→ **What this task involves**
With the records below as your source, retype each line exactly from the top down to the line that contains "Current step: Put", and include that line.

→ **Available records**
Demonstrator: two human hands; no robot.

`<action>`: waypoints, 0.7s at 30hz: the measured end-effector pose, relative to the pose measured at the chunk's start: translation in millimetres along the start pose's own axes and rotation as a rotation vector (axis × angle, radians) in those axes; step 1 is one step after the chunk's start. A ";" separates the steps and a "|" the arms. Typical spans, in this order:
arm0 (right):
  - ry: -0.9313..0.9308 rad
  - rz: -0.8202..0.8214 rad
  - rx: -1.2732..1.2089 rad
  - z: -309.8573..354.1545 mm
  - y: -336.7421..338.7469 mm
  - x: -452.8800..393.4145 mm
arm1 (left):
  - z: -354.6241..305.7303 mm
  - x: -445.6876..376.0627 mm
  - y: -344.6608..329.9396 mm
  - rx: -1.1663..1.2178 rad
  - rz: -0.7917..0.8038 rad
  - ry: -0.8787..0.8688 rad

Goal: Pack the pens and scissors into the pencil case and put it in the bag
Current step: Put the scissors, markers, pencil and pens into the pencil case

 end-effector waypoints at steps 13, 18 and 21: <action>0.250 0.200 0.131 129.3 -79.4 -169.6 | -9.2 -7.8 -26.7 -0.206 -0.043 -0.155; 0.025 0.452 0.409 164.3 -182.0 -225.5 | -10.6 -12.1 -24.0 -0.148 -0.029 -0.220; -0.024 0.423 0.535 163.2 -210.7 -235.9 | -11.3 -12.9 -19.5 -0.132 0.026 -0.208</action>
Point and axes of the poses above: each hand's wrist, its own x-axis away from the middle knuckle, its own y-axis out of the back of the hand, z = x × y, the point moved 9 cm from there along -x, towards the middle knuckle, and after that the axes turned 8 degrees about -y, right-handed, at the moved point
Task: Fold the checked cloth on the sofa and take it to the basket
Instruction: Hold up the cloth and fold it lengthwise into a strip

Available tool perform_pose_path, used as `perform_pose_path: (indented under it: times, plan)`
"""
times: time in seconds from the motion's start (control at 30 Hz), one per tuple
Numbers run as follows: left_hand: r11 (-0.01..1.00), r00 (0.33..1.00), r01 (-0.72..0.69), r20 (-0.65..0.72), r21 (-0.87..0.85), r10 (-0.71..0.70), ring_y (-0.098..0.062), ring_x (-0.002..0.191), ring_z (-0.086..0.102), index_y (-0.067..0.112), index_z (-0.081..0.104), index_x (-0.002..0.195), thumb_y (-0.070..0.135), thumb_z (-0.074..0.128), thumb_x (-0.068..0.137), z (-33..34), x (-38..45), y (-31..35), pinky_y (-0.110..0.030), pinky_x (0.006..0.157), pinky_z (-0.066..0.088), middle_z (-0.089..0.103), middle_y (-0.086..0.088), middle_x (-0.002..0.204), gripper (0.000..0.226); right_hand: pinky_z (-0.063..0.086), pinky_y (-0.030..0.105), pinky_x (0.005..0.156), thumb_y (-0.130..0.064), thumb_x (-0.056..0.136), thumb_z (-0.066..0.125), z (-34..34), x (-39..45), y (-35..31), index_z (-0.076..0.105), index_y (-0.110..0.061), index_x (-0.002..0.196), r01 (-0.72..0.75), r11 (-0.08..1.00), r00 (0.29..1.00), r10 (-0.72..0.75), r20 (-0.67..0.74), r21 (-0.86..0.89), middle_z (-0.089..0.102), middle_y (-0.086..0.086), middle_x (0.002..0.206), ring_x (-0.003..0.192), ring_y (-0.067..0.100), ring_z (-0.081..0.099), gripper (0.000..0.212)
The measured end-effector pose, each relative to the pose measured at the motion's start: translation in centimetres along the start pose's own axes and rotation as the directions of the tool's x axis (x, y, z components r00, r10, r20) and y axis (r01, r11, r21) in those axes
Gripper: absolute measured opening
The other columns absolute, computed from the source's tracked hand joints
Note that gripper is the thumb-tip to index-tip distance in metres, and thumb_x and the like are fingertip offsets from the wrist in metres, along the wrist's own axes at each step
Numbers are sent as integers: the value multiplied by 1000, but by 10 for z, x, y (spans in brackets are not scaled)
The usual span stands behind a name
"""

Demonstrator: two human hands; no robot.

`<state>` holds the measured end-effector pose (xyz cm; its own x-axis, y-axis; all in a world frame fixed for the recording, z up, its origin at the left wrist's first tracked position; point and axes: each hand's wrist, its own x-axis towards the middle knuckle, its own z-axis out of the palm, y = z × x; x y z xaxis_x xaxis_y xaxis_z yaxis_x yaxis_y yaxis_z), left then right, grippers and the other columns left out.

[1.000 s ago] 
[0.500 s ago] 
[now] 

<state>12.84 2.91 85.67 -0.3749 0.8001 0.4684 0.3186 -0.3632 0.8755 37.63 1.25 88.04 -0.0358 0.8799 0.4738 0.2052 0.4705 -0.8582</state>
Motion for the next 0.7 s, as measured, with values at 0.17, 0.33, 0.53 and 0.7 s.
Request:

→ **Solution**
Demonstrator: two human hands; no robot.

`<action>`: waypoints, 0.7s at 30hz: the measured end-effector pose, relative to the pose measured at the chunk's start: translation in millimetres along the start pose's own axes and rotation as a rotation vector (axis × angle, radians) in those axes; step 1 is one step after the chunk's start. A ";" separates the steps and a "|" the arms. Typical spans, in this order:
arm0 (right):
  - ry: -0.9313..0.9308 rad
  - rz: -0.8202..0.8214 rad
  - rx: -1.2732..1.2089 rad
  - z: -309.8573..354.1545 mm
  - y: -336.7421..338.7469 mm
  - x: -452.8800..393.4145 mm
arm1 (left):
  - z: -354.6241..305.7303 mm
  - x: -445.6876..376.0627 mm
  - y: -344.6608..329.9396 mm
  - rx: -1.1663..1.2178 rad
  - rz: -0.7917..0.8038 rad
  - ry: -0.8787..0.8688 rad

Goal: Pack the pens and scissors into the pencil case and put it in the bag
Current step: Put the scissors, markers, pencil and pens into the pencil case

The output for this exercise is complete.